Examples of Estate Planning Mistakes
By: Dennis R. DeLoach, Jr.
1. The Case of the Long-lost Heirs.
About twelve years ago an Englishman came to the City of Clearwater to retire. He was unmarried, had no children, and made the big mistake of not preparing a last will and testament. When he passed away, we were asked to handle his estate.
It was necessary for us to do a lot of research to ascertain his heirs. Eventually, his heirs were identified and located. Affidavits, death certificates, and birth certificates had to be obtained and presented to the Court with a Petition to determine heirs. His approximately $160,000.00 was divided between seventeen beneficiaries.
Most likely, this was not what the gentleman would have intended upon his passing, but, due to the fact that he did not have a last will and testament, extended time and costs resulted.
2. The Case of the Twenty-Eight Year Relationship.
A man and a woman they lived together twenty-eight years. All of the assets were titled in her name only. Upon her death, the assets passed to her heirs at law. They did not pass to her significant other. How unfortunate.

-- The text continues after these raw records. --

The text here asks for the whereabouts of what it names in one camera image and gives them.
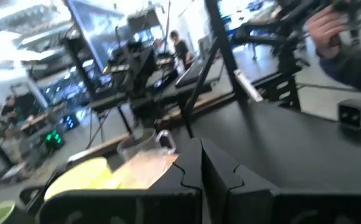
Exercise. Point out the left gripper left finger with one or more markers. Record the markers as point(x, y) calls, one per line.
point(188, 168)

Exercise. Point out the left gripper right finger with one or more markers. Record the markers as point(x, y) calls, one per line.
point(221, 171)

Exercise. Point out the clear plastic cup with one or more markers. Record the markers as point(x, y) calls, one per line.
point(137, 144)

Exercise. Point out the yellow plastic cup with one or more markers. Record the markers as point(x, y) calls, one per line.
point(77, 179)

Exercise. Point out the person's forearm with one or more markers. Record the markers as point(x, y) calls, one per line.
point(354, 71)

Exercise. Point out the wooden cutting board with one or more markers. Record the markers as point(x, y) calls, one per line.
point(149, 171)

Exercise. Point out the wooden table side board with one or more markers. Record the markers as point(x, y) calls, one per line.
point(205, 104)

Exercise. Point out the black keyboard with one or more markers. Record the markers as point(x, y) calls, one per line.
point(191, 73)

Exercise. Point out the grey desk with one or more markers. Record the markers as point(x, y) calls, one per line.
point(218, 71)

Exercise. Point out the person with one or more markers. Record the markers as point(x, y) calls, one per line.
point(9, 109)
point(182, 49)

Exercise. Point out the green lit device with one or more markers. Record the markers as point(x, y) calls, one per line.
point(54, 140)

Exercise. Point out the large display screen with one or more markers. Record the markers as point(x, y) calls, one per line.
point(99, 34)

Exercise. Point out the person's hand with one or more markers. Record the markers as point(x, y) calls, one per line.
point(323, 31)

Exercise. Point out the black metal table frame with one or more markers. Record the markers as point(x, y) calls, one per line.
point(224, 46)

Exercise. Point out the black camera box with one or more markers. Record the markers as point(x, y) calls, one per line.
point(354, 113)

3. Crossing out and Initialing.
A gentleman had a will and, in his will, he specified a $35,000.00 devise to a female friend. He subsequently had a falling out with his friend, and on the original of his will, he crossed out the paragraph and initialed it.
The question was whether or not that was a sufficient revocation, and the answer is that it was NOT. The person with whom he had the falling out received the $35,000.00.

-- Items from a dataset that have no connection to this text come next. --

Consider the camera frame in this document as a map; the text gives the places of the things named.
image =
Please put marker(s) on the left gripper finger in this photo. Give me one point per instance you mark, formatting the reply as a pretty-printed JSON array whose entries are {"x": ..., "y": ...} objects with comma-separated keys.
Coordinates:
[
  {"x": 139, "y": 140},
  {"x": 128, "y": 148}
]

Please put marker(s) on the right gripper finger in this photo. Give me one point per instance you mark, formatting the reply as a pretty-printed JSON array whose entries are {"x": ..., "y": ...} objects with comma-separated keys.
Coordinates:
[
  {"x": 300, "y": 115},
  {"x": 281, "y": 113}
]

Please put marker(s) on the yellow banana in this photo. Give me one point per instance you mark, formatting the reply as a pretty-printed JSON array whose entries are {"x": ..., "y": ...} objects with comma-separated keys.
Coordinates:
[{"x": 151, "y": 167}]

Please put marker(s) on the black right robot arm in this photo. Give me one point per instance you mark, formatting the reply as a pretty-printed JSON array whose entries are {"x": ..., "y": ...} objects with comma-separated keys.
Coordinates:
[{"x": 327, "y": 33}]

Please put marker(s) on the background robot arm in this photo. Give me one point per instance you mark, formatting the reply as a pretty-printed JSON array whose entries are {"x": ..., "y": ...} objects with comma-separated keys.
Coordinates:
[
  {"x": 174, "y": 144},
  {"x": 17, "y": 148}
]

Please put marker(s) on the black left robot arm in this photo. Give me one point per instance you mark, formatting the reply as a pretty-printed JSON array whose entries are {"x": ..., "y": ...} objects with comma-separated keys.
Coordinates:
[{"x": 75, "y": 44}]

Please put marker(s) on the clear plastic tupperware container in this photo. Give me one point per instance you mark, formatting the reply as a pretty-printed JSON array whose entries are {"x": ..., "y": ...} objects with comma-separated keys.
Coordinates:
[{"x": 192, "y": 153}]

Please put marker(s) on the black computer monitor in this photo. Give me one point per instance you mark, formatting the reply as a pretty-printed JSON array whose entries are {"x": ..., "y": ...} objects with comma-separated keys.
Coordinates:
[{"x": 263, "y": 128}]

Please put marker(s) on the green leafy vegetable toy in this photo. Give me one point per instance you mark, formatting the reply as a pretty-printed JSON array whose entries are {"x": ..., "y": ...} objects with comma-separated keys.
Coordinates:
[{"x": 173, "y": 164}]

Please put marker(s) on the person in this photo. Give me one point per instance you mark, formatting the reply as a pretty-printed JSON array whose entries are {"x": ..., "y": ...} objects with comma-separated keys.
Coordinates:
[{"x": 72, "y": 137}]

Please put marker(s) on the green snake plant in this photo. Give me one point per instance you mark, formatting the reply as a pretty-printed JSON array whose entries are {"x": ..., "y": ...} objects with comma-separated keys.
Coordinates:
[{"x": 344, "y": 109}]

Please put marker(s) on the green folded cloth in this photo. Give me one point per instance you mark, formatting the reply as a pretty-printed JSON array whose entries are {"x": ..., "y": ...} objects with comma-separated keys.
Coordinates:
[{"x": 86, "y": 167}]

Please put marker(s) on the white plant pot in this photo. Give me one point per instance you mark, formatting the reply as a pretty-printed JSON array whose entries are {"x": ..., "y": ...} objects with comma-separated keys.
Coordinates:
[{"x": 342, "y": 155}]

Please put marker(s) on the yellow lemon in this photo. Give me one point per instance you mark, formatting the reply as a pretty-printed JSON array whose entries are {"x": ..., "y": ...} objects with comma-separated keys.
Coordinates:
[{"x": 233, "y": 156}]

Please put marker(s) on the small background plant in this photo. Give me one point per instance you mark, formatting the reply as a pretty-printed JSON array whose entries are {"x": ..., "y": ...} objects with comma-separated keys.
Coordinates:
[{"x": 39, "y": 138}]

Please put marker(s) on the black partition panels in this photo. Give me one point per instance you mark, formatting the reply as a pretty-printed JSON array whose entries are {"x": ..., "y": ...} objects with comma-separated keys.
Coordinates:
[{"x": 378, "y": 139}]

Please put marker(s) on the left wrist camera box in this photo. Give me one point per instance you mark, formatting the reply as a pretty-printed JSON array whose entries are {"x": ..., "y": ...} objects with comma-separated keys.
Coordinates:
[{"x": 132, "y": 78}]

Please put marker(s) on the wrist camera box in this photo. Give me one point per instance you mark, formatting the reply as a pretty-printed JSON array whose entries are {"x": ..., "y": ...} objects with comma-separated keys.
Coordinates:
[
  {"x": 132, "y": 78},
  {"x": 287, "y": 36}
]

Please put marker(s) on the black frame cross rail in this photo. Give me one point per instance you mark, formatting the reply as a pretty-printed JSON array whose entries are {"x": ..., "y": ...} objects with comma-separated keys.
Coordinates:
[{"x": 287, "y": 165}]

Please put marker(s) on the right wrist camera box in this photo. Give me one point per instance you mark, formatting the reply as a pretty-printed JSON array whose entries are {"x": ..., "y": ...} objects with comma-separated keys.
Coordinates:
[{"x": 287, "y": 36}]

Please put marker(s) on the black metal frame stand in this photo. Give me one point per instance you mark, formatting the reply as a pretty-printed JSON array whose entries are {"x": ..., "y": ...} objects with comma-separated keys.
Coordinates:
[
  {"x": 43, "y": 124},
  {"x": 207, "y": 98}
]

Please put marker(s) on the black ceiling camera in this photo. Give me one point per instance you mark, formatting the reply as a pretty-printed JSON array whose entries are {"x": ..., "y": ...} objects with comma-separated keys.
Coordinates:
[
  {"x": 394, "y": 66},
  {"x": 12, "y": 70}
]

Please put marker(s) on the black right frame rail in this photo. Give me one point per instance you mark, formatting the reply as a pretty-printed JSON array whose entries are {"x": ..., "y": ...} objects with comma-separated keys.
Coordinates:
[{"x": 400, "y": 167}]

How simple it would have been for him to add a codicil to the will or a new will written to exclude this person from his estate.
Long-Term Care Admission Agreements
By: Dennis R. "Rep" DeLoach, III, Esq.
When a loved one is being processed for admission into a long-term care facility, either a nursing home or assisted living facility, the family typically goes through a great deal of anxiety. One of the many confusing issues involves the facility admission agreement. Facility admission agreements tend to be quite lengthy and have many potentially confusing clauses or provisions. When reviewing these agreements, please consider the following:
- The elder should sign when possible. If the elder is deemed competent, this should be the first choice.
- The attorney-in-fact should sign when the elder is unavailable.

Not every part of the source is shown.